What is being asked: Set every line of the listing down again, keeping it identical.

Recorded information:

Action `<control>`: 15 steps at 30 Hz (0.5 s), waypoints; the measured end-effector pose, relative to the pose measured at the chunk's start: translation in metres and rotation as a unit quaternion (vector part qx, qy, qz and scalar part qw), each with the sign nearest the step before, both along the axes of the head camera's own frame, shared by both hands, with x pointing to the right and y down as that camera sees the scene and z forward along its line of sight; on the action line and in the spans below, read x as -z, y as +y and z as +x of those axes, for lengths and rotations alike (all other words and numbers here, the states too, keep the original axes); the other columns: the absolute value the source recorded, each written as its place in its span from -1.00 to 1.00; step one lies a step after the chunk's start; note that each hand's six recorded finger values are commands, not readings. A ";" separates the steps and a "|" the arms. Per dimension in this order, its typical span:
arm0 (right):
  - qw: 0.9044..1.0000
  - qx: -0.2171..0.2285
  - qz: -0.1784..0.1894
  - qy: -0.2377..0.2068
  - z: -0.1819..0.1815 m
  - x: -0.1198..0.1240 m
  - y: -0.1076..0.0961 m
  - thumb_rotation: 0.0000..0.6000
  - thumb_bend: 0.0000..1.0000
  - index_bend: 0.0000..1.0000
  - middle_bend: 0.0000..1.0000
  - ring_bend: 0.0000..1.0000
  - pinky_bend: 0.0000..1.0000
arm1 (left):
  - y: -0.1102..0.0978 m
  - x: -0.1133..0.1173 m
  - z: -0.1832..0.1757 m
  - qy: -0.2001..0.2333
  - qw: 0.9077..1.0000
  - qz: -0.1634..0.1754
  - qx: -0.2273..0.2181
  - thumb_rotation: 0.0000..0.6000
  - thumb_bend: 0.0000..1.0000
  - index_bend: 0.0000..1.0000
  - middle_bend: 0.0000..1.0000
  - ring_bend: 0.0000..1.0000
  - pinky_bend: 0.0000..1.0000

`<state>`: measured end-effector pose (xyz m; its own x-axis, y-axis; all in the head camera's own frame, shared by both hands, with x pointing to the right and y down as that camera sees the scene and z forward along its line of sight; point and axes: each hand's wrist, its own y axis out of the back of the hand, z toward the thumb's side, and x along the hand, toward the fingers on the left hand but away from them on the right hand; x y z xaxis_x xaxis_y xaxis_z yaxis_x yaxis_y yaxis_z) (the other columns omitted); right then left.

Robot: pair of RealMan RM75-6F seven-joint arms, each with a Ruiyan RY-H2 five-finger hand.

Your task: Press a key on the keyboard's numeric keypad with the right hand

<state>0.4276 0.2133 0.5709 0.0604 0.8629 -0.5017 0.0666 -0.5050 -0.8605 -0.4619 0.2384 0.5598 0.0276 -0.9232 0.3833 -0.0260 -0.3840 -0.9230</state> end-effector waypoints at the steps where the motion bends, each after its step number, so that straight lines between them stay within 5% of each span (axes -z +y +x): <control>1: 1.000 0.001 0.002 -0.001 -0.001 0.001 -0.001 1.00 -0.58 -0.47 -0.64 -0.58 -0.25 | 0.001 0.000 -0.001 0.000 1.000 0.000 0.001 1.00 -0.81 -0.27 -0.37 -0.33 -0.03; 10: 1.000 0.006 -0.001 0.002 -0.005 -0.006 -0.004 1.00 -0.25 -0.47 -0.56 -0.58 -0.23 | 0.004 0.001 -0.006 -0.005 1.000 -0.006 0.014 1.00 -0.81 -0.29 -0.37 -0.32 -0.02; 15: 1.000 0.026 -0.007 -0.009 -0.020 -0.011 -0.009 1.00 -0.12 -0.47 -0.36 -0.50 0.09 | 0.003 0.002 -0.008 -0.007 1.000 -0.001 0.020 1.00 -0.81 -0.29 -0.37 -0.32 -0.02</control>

Answer for the task:
Action `<control>`: 15 steps at 30 Hz (0.5 s), waypoints; the measured end-effector pose, relative to the pose measured at the chunk's start: translation in metres and rotation as a unit quaternion (vector part qx, qy, qz and scalar part qw), each with the sign nearest the step before, both along the axes of the head camera's own frame, shared by both hands, with x pointing to the right and y down as that camera sees the scene and z forward along its line of sight; on the action line and in the spans below, read x as -z, y as +y and z as +x of those axes, for lengths and rotations alike (all other words and numbers here, the states too, keep the original axes); the other columns: the absolute value the source recorded, each written as its place in its span from -1.00 to 1.00; step one lies a step after the chunk's start; note that each hand's six recorded finger values are commands, not readings. A ";" separates the steps and a "|" the arms. Per dimension in this order, its typical span:
arm0 (right):
  - qw: 0.9044..1.0000
  - qx: -0.2171..0.2285
  - qz: -0.1784..0.1894
  - qy: -0.2377..0.2068
  - z: -0.1819..0.1815 m
  - x: -0.1198..0.1240 m
  - y: -0.1076..0.0961 m
  - thumb_rotation: 0.0000..0.6000
  - thumb_bend: 0.0000..1.0000
  - index_bend: 0.0000..1.0000
  - middle_bend: 0.0000..1.0000
  - ring_bend: 0.0000..1.0000
  - pinky_bend: 0.0000..1.0000
arm1 (left):
  - y: -0.1102..0.0978 m
  - x: -0.1133..0.1173 m
  - z: -0.1832..0.1757 m
  - qy: -0.2001..0.2333
  - qw: 0.9077..1.0000
  - qz: -0.1634..0.1754
  - qx: -0.2273..0.2181
  - thumb_rotation: 0.0000..0.6000
  - thumb_bend: 0.0000..1.0000
  - index_bend: 0.0000..1.0000
  - middle_bend: 0.0000..1.0000
  - ring_bend: 0.0000..1.0000
  - pinky_bend: 0.0000..1.0000

`<state>`: measured end-effector pose (xyz m; its own x-axis, y-axis; all in the head camera's own frame, shared by both hands, with x pointing to the right and y down as that camera sees the scene and z forward along its line of sight; point and axes: each hand's wrist, its own y axis out of the back of the hand, z toward the thumb's side, and x along the hand, toward the fingers on the left hand but away from them on the right hand; x y z xaxis_x xaxis_y xaxis_z yaxis_x yaxis_y yaxis_z) (the other columns omitted); right then left.

Robot: pair of RealMan RM75-6F seven-joint arms, each with a Ruiyan RY-H2 five-finger hand.

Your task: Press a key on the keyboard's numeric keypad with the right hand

<state>0.4276 0.2133 0.5709 0.0604 0.8629 -0.5017 0.0666 -0.5050 -0.8605 -0.4619 0.2384 0.5598 0.0276 -0.9232 0.3833 -0.0260 -0.3840 -0.9230</state> end-effector waypoints at the steps where the motion bends, each after its step number, so that straight lines between them stay within 5% of each span (axes -z +y +x): <control>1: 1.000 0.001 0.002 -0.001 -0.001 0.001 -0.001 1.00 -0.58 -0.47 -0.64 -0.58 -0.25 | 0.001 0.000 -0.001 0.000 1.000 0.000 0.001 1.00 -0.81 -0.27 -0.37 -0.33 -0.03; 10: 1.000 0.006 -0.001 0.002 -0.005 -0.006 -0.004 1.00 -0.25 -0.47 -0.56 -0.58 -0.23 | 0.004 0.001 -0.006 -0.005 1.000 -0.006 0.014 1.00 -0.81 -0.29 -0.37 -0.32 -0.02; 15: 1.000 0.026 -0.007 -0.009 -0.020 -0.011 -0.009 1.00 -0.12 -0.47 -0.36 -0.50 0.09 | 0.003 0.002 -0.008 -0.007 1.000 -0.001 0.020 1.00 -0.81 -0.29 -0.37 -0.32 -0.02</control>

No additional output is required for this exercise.